BRUNSWICK — Maine Department of Transportation officials on Wednesday said repairs needed on the Frank J. Wood Bridge are not related to the agency’s impending decision about whether to replace the bridge in 2018.
But in the meantime, heavy trucks are being told to steer clear of the so-called “Green Bridge” between downtown Brunswick and Topsham.
In response to findings from a recent inspection, MDOT on Monday said the posted weight on the bridge will be reduced to a maximum of 25 tons.
At a press conference Wednesday on the Brunswick side of the bridge that carries Route 201 over the Androscoggin River, Bridge Maintenance Engineer John Buxton said the inspection revealed localized damage, specifically in the ends of the bridge floor beams and connection plates.
That means the structure can still handle large vehicles, such as cement mixers, fire trucks, school buses and ambulances. But vehicles with five or more axles will be prohibited and directed to a one-mile detour.
The emergency repairs will keep the bridge in safe condition for the several years it will take before the DOT will either replace or rehabilitate the bridge, which was built in 1932. Until that decision is made, the 25-ton weight posting will stay in effect.
“My job is totally different” from those making the decision about whether the bridge should be replaced, Buxton said.
DOT spokesman Ted Talbot called the maintenance a “separate action” from the decision about a replacement bridge. He later said DOT continues to have internal discussions about the fate of the bridge, and is “not at all sold” on whether it should be replaced or rehabilitated.
The indecision gives hope to members of the community, like The Friends of Frank J. Wood Bridge. They want to save the bridge because its antique aesthetic and green color have acquired a symbolic status in the community.
Talbot said DOT will ultimately make the final decision, and will not be swayed by community opinion until that point.
“We’ll engage with those groups and committees” – meaning the Friends of Frank J. Wood Bridge and the Brunswick and Topsham-led Design Advisory Committee – “once those decisions have been made,” he said.

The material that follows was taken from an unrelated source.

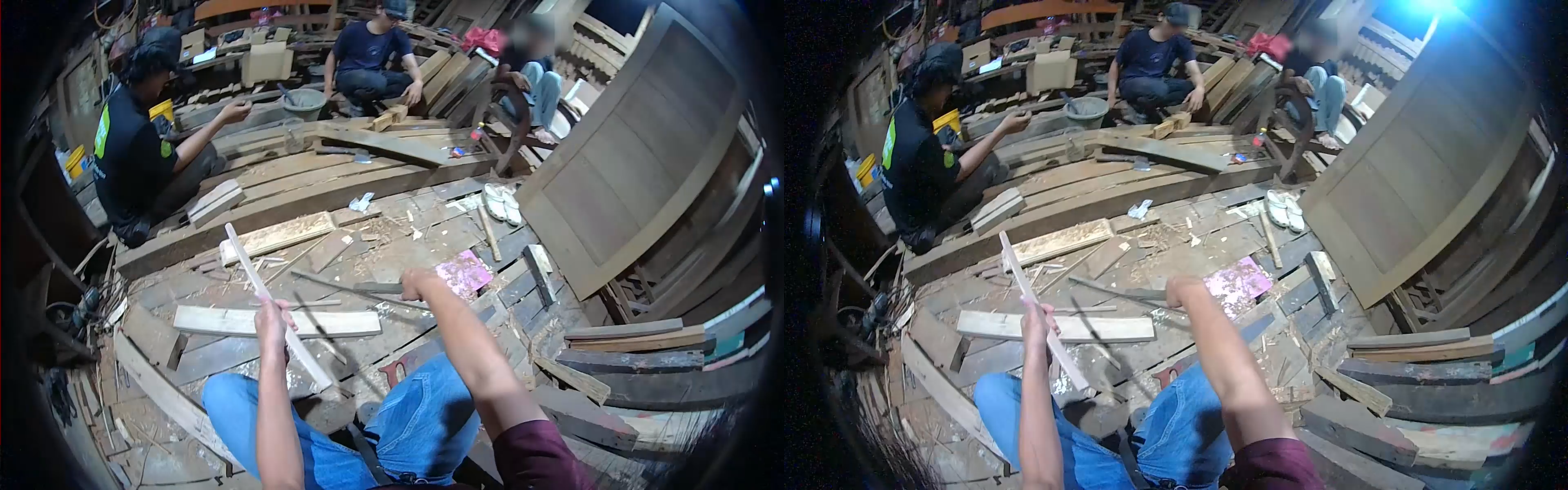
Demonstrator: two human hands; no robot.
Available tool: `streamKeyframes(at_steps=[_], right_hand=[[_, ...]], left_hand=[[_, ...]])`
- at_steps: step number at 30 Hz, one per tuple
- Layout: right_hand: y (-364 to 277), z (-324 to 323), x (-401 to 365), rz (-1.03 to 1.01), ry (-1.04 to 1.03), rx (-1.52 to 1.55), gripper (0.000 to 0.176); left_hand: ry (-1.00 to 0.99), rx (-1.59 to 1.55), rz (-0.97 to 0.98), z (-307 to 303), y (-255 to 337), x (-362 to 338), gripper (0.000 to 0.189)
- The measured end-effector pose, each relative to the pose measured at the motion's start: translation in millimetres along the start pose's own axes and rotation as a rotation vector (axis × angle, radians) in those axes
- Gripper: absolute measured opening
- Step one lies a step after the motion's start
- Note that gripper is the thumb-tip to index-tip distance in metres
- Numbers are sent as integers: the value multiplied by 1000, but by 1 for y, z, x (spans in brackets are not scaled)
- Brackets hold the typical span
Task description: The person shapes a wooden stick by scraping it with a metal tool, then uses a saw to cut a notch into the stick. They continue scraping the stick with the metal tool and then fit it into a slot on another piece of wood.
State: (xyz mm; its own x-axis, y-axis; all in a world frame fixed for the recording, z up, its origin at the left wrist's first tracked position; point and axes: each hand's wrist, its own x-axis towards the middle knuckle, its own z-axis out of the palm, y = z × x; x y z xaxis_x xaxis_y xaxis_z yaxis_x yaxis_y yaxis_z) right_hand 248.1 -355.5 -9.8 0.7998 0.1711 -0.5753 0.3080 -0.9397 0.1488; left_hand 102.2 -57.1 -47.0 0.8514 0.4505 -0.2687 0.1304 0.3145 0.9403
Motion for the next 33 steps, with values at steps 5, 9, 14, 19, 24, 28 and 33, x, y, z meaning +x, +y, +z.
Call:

In the meantime, bridge maintenance is expected to begin this fall and will last a month to five weeks. Buxton estimated the cost of repairs will be around $800,000, with the potential to reach as high as $1 million.
He said most of the repairs will take place beneath the decking and will affect traffic minimally.
Maine Department of Transportation workers prepare to install weight-limit signs Tuesday on the Frank J. Wood Bridge, which carries Route 201 between Brunswick and Topsham.
A tractor trailer crosses the Frank J. Wood Bridge on Tuesday, two days before a new weight limit took effect due to structural deficiencies.
Spokesman Ted Talbot, left, and Maine DOT Bridge Maintenance Engineer John Buxton discuss the Frank J. Wood Bridge at a press conference Wednesday, Aug. 17, in Brunswick. The maximum vehicle weight on the bridge been reduced to 25 tons.